[Activity] Please copy out every line of the listing below in which the word "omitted" appears.

————

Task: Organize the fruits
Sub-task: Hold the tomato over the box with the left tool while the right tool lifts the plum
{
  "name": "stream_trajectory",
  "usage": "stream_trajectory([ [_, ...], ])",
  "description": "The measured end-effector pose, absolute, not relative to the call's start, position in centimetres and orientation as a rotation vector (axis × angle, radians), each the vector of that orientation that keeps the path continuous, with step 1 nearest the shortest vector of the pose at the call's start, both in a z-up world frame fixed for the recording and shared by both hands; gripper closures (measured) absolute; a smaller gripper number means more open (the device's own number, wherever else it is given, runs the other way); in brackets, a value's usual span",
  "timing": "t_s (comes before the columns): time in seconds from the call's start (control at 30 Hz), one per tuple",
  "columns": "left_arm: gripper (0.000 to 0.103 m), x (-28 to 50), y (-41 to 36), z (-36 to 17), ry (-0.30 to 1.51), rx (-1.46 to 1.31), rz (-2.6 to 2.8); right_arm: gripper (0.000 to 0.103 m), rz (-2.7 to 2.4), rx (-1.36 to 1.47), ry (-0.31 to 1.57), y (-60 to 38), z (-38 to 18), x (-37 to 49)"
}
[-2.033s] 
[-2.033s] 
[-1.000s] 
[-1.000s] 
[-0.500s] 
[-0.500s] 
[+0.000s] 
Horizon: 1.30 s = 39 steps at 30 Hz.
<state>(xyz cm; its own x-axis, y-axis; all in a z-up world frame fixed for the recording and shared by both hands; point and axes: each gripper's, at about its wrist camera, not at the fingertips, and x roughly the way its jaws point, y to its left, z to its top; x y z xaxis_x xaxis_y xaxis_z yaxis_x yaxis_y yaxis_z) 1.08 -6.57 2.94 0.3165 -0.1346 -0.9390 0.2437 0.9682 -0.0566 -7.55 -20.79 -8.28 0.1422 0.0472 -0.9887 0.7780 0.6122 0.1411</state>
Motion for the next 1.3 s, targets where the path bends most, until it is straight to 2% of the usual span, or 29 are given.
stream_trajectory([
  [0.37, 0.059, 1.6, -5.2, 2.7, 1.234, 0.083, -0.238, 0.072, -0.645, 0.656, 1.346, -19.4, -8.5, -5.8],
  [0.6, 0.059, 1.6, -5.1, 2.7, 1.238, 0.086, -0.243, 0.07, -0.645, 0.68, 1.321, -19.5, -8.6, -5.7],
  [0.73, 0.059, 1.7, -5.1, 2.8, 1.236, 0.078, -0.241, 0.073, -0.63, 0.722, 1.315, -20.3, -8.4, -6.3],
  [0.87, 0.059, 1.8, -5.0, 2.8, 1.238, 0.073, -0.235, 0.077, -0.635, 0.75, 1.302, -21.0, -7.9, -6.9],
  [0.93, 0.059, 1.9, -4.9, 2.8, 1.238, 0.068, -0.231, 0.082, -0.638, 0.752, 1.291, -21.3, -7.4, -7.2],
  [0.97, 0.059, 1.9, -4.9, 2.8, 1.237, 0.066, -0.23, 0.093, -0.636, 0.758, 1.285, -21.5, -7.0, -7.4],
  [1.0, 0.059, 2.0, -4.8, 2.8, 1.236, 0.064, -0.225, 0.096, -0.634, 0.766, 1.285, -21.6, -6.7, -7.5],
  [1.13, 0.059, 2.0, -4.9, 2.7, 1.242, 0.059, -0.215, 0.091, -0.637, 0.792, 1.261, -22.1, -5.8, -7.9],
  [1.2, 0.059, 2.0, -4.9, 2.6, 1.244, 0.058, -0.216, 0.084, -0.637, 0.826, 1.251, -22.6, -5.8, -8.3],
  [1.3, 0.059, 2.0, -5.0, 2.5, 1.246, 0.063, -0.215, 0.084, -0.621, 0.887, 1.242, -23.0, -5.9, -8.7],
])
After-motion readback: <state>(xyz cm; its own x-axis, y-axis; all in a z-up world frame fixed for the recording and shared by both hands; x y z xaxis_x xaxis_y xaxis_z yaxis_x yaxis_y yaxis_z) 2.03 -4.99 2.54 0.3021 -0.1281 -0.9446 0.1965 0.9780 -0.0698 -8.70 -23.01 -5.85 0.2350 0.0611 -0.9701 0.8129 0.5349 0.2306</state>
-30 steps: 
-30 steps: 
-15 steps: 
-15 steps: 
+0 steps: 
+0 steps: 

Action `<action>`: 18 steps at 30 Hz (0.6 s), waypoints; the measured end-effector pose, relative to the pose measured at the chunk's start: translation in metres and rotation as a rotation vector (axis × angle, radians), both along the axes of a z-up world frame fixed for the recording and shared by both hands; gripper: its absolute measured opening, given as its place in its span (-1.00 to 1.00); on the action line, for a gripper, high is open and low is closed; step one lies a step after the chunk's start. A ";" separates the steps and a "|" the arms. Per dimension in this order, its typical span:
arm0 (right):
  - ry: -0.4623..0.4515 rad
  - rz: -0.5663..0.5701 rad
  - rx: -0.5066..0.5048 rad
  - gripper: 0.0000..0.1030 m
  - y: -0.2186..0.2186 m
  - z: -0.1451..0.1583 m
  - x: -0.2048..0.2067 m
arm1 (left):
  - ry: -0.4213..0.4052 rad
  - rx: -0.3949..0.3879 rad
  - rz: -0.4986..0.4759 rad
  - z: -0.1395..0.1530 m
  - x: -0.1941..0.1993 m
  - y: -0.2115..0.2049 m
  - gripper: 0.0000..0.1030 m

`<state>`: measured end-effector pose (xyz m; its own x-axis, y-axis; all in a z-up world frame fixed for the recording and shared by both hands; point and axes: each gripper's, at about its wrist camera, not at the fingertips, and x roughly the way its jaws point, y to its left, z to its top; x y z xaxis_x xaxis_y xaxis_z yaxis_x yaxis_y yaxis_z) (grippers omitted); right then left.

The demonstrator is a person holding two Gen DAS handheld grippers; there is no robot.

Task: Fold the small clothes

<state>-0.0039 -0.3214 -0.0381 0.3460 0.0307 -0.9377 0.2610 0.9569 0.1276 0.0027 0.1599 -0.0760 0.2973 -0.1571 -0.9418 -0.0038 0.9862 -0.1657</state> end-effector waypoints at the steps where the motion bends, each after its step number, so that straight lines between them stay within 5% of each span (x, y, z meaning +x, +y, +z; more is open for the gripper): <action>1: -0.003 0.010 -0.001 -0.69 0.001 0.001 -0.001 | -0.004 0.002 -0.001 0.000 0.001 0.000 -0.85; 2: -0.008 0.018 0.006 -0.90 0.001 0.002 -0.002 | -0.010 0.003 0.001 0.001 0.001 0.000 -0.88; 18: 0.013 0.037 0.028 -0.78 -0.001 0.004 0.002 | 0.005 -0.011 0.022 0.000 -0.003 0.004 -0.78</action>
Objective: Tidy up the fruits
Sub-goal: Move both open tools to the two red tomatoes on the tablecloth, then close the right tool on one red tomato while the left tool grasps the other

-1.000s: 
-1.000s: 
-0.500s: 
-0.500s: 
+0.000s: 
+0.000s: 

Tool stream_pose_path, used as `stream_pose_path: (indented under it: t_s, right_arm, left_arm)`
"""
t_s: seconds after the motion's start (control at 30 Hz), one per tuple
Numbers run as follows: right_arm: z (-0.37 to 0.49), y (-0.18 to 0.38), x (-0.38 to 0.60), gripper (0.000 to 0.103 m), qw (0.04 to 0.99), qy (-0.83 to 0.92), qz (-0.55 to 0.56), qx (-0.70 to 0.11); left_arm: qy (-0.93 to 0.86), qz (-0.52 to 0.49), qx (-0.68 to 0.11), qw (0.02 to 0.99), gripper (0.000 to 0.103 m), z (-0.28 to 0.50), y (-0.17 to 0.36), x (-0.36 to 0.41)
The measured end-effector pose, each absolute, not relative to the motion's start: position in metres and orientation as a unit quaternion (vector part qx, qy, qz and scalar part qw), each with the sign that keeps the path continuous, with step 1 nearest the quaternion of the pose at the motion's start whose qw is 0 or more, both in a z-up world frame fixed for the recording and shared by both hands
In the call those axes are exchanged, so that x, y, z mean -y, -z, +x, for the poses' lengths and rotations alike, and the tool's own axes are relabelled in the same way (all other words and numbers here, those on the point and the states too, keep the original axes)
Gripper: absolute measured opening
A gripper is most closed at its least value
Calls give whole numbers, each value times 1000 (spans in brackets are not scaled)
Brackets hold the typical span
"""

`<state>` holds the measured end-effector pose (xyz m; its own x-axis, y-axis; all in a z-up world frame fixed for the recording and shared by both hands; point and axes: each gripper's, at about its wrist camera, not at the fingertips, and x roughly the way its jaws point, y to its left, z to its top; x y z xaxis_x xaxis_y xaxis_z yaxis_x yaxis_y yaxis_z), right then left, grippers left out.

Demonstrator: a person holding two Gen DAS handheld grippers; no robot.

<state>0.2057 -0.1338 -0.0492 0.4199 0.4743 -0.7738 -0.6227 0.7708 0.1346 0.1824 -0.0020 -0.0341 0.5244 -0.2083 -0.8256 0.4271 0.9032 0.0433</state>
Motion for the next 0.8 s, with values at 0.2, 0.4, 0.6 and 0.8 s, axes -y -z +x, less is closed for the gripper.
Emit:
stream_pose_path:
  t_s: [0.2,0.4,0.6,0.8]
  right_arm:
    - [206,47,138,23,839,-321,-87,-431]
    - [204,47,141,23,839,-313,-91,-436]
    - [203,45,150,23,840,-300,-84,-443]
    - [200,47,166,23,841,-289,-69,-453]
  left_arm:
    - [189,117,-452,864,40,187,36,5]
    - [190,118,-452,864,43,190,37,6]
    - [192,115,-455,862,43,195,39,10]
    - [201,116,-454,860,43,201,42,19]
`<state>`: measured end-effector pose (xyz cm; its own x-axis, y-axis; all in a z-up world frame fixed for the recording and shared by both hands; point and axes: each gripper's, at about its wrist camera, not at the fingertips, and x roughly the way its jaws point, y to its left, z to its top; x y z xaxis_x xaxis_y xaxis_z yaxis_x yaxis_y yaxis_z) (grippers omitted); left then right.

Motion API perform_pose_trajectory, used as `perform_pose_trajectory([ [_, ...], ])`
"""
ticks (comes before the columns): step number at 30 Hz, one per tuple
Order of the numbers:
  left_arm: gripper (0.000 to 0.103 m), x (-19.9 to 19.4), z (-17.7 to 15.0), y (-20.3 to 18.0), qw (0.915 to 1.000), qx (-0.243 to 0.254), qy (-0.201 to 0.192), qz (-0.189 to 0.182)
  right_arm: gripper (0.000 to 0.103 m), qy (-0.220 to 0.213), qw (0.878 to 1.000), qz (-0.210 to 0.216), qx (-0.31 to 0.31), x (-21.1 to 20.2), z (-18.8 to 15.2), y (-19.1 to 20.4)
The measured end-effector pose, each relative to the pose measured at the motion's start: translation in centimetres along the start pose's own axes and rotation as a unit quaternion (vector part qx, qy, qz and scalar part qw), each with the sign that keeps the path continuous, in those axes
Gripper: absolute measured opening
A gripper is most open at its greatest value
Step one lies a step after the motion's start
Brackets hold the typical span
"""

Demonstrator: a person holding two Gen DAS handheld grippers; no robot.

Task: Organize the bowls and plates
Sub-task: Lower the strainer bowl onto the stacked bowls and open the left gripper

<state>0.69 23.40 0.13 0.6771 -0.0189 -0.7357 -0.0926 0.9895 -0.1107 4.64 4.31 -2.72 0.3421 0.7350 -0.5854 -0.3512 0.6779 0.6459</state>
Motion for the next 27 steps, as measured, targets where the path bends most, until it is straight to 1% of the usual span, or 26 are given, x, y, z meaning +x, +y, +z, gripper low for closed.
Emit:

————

[Task answer]
`<state>`: measured end-effector pose (xyz m; its own x-axis, y-axis; all in a z-up world frame fixed for the recording and shared by both hands; point and axes: each gripper's, at about its wrist camera, not at the fingertips, and x roughly the way its jaws point, y to its left, z to its top; x y z xaxis_x xaxis_y xaxis_z yaxis_x yaxis_y yaxis_z) (grippers omitted); right then left.
`<state>`: measured end-effector pose (xyz cm; its own x-axis, y-axis; all in a z-up world frame fixed for the recording and shared by both hands; point and axes: each gripper's, at about its wrist camera, not at the fingertips, and x roughly the way its jaws point, y to its left, z to its top; x y z xaxis_x xaxis_y xaxis_z yaxis_x yaxis_y yaxis_z) (grippers omitted); left then right.

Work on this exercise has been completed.